2022 Fiscal Year Annual Research Report
Action research type mountains disaster prevention education in Nepal
Project/Area Number |
18K02524
|
Research Institution | Shinshu University |
Principal Investigator |
榊原 保志 信州大学, 教育学部, 名誉教授 (90273060)
|
Co-Investigator(Kenkyū-buntansha) |
喜多 雅一 岡山大学, 教育学研究科, 特命教授 (20177827)
|
Project Period (FY) |
2018-04-01 – 2023-03-31
|
Keywords | 防災教育 / 自然災害 / 地学教育 / ネパール |
Outline of Annual Research Achievements |
本研究はネパールにおける防災教育の推進のための教材と授業プログラムの開発を行った。研究成果は(1)ネパールで生活する中で被りそうな自然災害,および(2)海外生活(出稼ぎ)する多くのネパールの若者が将来経験する可能性がある自然災害に関するものである。前者については,ネパールで地震災害の原因となるインドプレートの移動に関する教材開発,ヒマラヤ山脈域で多発する氷河湖決壊洪水に関する教材開発,山間地の多いネパール国で多く見られる土砂災害の教材開発である。後者については,台風・サイクロンの接近に伴う風の吹き方と高潮災害の教材開発,冬季積雪期の火山噴火時に起こる融雪型火山泥流の教材開発である。すべての研究成果がネパールおよび日本の小中高等学校で授業実践したものに基づくものである。ネパールでは,暗記中心の講義型の授業が通常行われているため,子どもたちは受け身の学習スタイルである。観察実験は行われず,主体的な行動や自ら考えることに慣れていない。

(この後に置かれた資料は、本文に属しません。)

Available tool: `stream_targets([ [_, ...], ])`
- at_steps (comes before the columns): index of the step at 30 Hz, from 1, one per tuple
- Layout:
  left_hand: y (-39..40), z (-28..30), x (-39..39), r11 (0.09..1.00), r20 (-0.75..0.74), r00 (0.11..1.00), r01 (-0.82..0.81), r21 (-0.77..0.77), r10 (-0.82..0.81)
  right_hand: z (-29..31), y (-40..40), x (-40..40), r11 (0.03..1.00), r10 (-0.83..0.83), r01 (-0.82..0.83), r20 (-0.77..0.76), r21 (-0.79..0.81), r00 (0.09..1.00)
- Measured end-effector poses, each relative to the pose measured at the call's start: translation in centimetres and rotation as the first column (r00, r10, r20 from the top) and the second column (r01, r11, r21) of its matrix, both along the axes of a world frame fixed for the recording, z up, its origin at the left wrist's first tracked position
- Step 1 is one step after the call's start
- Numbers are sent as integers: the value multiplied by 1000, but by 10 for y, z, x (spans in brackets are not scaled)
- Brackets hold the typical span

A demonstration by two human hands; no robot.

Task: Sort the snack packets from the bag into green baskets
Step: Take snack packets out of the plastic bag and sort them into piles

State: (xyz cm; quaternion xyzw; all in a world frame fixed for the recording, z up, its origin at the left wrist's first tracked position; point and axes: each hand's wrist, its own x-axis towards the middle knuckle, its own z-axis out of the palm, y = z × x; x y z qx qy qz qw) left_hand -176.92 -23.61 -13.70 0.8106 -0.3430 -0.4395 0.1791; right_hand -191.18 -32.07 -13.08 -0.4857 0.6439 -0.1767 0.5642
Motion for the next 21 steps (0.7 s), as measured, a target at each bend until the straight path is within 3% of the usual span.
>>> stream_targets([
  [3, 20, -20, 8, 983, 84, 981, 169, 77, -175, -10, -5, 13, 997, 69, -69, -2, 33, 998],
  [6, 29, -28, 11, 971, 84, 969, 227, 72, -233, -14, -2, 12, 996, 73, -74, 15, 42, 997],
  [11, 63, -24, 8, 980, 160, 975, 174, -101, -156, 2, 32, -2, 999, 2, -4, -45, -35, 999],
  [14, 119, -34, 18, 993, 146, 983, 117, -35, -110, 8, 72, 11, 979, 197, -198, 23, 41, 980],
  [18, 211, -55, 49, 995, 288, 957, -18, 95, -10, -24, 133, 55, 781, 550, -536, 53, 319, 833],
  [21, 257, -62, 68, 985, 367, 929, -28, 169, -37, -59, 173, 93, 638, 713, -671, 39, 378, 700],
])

そのため授業の実施にあたり,ネパールの子どもたちの思考や教室環境を考慮した。授業評価をより妥当なものにするため,複数の学校で授業実践をおこなった。その結果,学習効果(特に興味・関心の向上に)が明らかになった。日本で行った授業実践として取り上げた台風や火山噴火に関する自然災害は,ネパールはもちろん日本でも,被害状況の指導例は見られるが,自然災害の仕組みの指導はほとんど行われていない。教科書を読んで教師が解説することが多い。開発した教材を用いた試行授業によると,それぞれの教材やそれを用いた授業プログラムは興味関心の向上,自然現象の仕組みの理解に効果が見られ,本研究は防災教育の推進に貢献できるものと思われる。